Today, the largest colonies that tricolors can convene are in the range of 10,000 to 30,000, and these are almost always in the Central Valley where fields of triticale planted by dairy farmers for feed have turned out to be adequate substitutes for emergent grasses. But for farmers, a colony of 10,000 blackbirds nesting in a feed crop isn’t something to be celebrated. For years, generations of tricolors were lost to the harvesting of such fields in April and May, when females are incubating and brooding nestlings. According to Birds of the World, between 2005 and 2009, nests of roughly 88,000 tricolors were lost each year in silage harvesting. Fortunately, the Natural Resources Conservation Service is now paying farmers to delay harvesting when a colony is present — though DOGE cuts may put an end to this.

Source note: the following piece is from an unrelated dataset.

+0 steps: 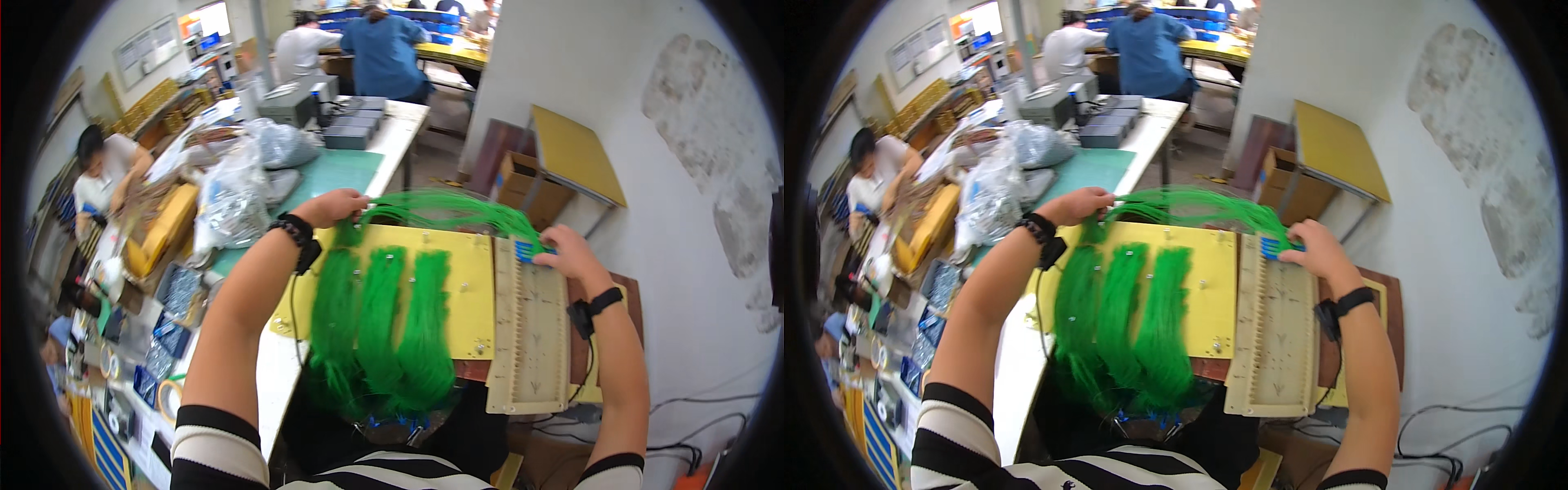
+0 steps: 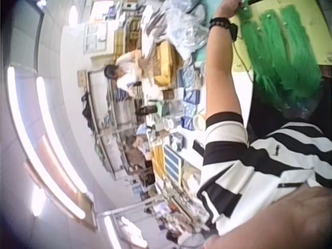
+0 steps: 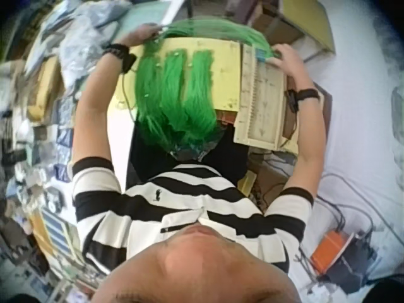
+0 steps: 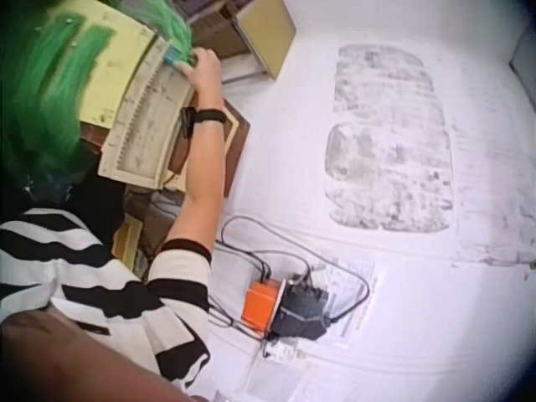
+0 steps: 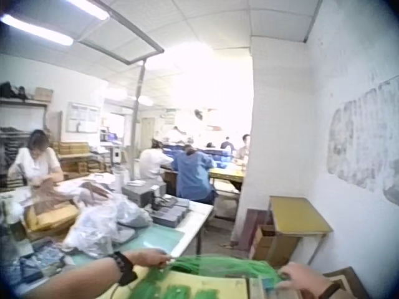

They’ve been a part of California’s landscape, and Santa Barbara’s landscape, for thousands of years, probably hundreds of thousands, though there’s no way to document it. In 1933, a colony of 250,000 adult birds was observed by a researcher for the rice industry near Sacramento. Yet he admitted that the estimate was probably “ridiculously low.” One can only imagine the multitudes that once inhabited the estimated four million acres of wetlands that comprised the Central Valley before Europeans arrived, when it was known as an inland sea. Here in Santa Barbara County, according to Paul Lehman’s The Birds of Santa Barbara County, California, in 1914, 1,000 tricolors were counted between Santa Barbara and Carpinteria. A colony of 3,000 was spotted nesting in Los Alamos in 1936. And 5,000 were tallied in the Santa Maria Valley in the winter of 1981. Vandenberg Space Force Base had 1,500 birds breeding in their MOD pond in 1991. And in 2006, a New Cuyama dairy hosted a 6,000-bird colony in one of its fields.

But big groups of tricolors are rare in Santa Barbara these days, just as they are rare in Southern California counties such as Los Angeles, San Diego, and Riverside. (The total Southern California population is about 6,200 tricolors.) A combination of commercial and housing development, prolonged drought, and conversion of croplands to vineyards and nut orchards is making the area less and less hospitable to tricolored blackbirds. A mere 75 were found here in 2022. Although in 2017, a cattail pond on UCSB’s Sedgwick Reserve drew the only known colony in our area, a lively settlement of 760.
This year’s survey will show a modest bump in Santa Barbara, according to Schneekloth.
“There’s a little bit of a spot [in the Cuyama Valley] called the Caliente wetlands, where we stumbled onto a colony we guesstimated [was] about 350 birds,” he said. And another site had 40 birds just foraging.
Sedgwick’s cattail pond drew 125 birds this year, but volunteers elsewhere came up empty. “I had a couple of guys covering spots in Santa Maria,” Schneekloth said. “They didn’t find anything. One guy rented a boat, cruised as much of the perimeter of Lake Cachuma as he could, thinking maybe there could be some [birds] hiding out. He didn’t have any luck either.”
Though not fully tallied, the 515 total so far found here could be a harbinger of a comeback or a blip as the species makes its exit from the area. They will tell us which is true, either with cacophonous squawking while they settle into a patch of tall grass or the empty silence of their absence.